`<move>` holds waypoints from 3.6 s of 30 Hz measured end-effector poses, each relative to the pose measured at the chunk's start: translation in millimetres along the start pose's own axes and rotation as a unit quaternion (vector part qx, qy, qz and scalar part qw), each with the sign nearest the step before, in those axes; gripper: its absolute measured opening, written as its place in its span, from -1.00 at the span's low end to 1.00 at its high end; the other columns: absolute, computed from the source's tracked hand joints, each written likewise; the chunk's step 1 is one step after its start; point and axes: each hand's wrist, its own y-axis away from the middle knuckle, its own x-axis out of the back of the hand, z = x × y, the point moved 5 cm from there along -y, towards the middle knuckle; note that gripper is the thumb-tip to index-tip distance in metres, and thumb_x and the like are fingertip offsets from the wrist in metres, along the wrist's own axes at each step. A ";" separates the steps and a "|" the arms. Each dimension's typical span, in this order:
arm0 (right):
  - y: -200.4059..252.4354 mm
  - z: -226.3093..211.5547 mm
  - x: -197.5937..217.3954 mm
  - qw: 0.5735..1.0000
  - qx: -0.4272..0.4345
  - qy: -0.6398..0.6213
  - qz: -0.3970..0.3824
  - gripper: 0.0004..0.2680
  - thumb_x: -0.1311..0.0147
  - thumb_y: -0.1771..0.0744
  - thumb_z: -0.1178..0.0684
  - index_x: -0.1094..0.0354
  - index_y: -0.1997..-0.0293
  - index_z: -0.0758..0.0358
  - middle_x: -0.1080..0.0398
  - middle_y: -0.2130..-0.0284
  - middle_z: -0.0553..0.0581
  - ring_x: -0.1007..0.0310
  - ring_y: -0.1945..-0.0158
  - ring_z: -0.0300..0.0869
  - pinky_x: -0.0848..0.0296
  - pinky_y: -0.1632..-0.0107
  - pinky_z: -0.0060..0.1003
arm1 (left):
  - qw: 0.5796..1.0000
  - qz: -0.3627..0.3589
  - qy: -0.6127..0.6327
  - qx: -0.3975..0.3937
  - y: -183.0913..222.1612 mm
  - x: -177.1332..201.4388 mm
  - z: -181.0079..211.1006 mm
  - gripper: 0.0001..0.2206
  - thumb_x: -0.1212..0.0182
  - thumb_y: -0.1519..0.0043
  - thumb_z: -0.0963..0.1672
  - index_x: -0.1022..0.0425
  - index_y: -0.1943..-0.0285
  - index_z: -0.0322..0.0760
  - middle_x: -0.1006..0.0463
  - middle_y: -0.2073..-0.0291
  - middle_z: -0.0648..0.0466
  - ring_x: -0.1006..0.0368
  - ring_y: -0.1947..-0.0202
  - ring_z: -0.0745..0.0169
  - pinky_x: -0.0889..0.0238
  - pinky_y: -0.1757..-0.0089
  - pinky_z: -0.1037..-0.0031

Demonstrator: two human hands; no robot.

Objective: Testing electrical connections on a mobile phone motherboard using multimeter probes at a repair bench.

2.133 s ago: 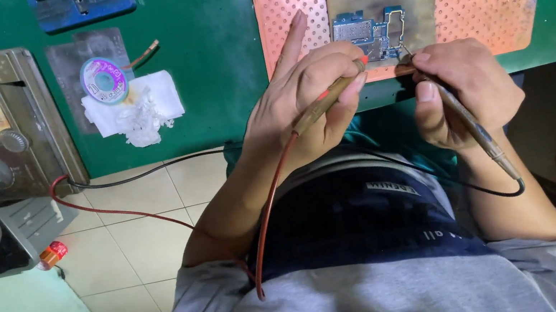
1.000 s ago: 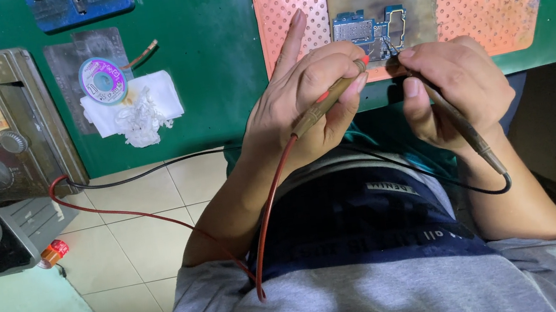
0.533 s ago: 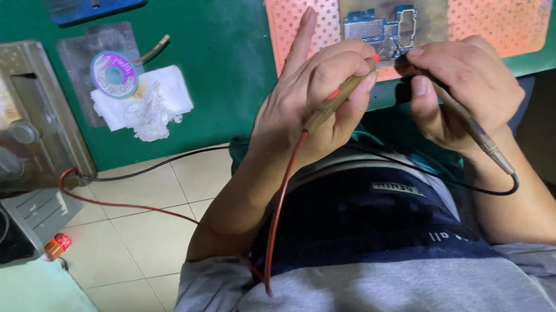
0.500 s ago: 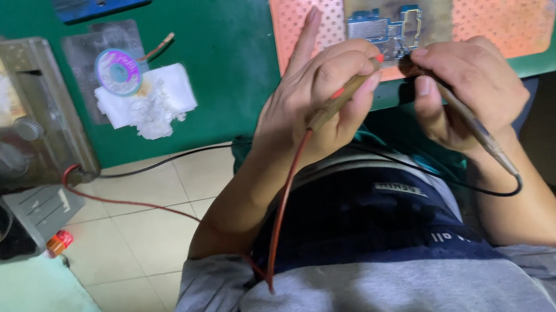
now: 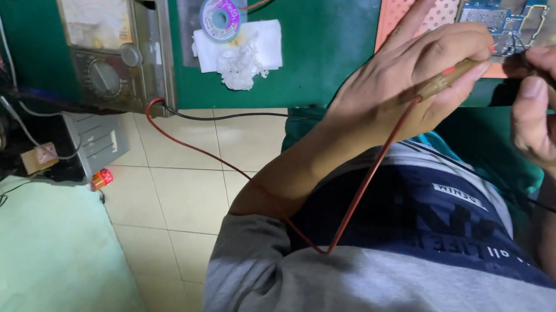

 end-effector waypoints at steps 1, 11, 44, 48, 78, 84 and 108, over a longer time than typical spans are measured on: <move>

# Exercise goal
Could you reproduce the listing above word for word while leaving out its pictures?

# Answer to this problem
`<move>` holds waypoints from 3.6 s of 30 Hz measured end-effector poses, each relative to the pose measured at the chunk's start: translation in millimetres along the start pose's own axes and rotation as a unit quaternion (vector part qx, qy, qz and scalar part qw), each with the sign nearest the step before, in those axes; gripper: its absolute measured opening, written as its place in its span, from -1.00 at the span's low end to 1.00 at its high end; the other columns: absolute, computed from the source's tracked hand joints, each written likewise; the chunk's step 1 is one step after its start; point and axes: each hand's wrist, its own y-axis away from the middle knuckle, its own x-axis out of the back of the hand, z = x × y, the point moved 5 cm from there along -y, towards the middle knuckle; note that gripper is the thumb-tip to index-tip distance in metres, and thumb_x and the like are fingertip offsets from the wrist in metres, along the wrist's own axes at each step. A ";" separates the steps and a "|" the arms. Each dimension's typical span, in this order:
arm0 (right):
  - y: -200.4059..252.4354 mm
  - z: -226.3093..211.5547 mm
  - x: -197.5937..217.3954 mm
  - qw: 0.5735..1.0000
  - qx: -0.4272..0.4345
  - qy: -0.6398..0.6213
  - qz: -0.3970..0.3824
  - gripper: 0.0004..0.2680
  - thumb_x: -0.1311..0.0147
  - thumb_y: -0.1771..0.0744
  - thumb_z: -0.1178..0.0684
  - index_x: -0.1094..0.0354
  - index_y: -0.1997..-0.0293
  - index_z: -0.0758..0.0358
  - middle_x: -0.1080..0.0398
  - middle_y: -0.2130..-0.0284
  - middle_z: -0.0553..0.0581
  - ring_x: -0.1007..0.0310
  - ring_y: -0.1945..-0.0158
  - ring_z: -0.0300..0.0869
  - pinky_x: -0.0848..0.0296
  - pinky_y: -0.1632..-0.0107
  - pinky_z: -0.0060..0.1003
arm1 (left):
  - qw: 0.5796..1.0000
  - qz: -0.3627..0.3589
  - qy: -0.6127..0.6327
  - qx: -0.3975..0.3937
  - y: -183.0913..222.1612 mm
  - x: -177.1332..201.4388 mm
  - z: -181.0079..211.1006 mm
  - gripper: 0.0001..0.2206
  - thumb_x: -0.1212..0.0182
  - thumb_y: -0.1519..0.0043
  - thumb_z: -0.0963..0.1672
  - index_x: -0.1022..0.0425
  - index_y: -0.1943..-0.0285
  - index_z: -0.0322..0.0760
  - middle_x: -0.1006..0.0463
  - middle_y: -0.2073..-0.0291
  - middle_z: -0.0648..0.0466
  - ring_x: -0.1006..0.0368
  - ring_y: -0.1947..-0.0202
  - ring_z: -0.0745..0.0169
  - pinky_x: -0.0889..0.0238
  - pinky_y: -0.1757..-0.0089
  - pinky_z: -0.1037..-0.0031

Demonstrator: two human hands; no robot.

Objective: Testing electrical connections on a mobile phone motherboard using multimeter probes at a repair bench.

2.133 s ago: 
1.000 s ago: 
0.533 s ago: 
0.500 s ago: 
now: 

 end-effector waypoints at steps 1, 11, 44, 48, 78, 84 and 108, over a longer time than typical spans are measured on: <move>

This answer is now finished.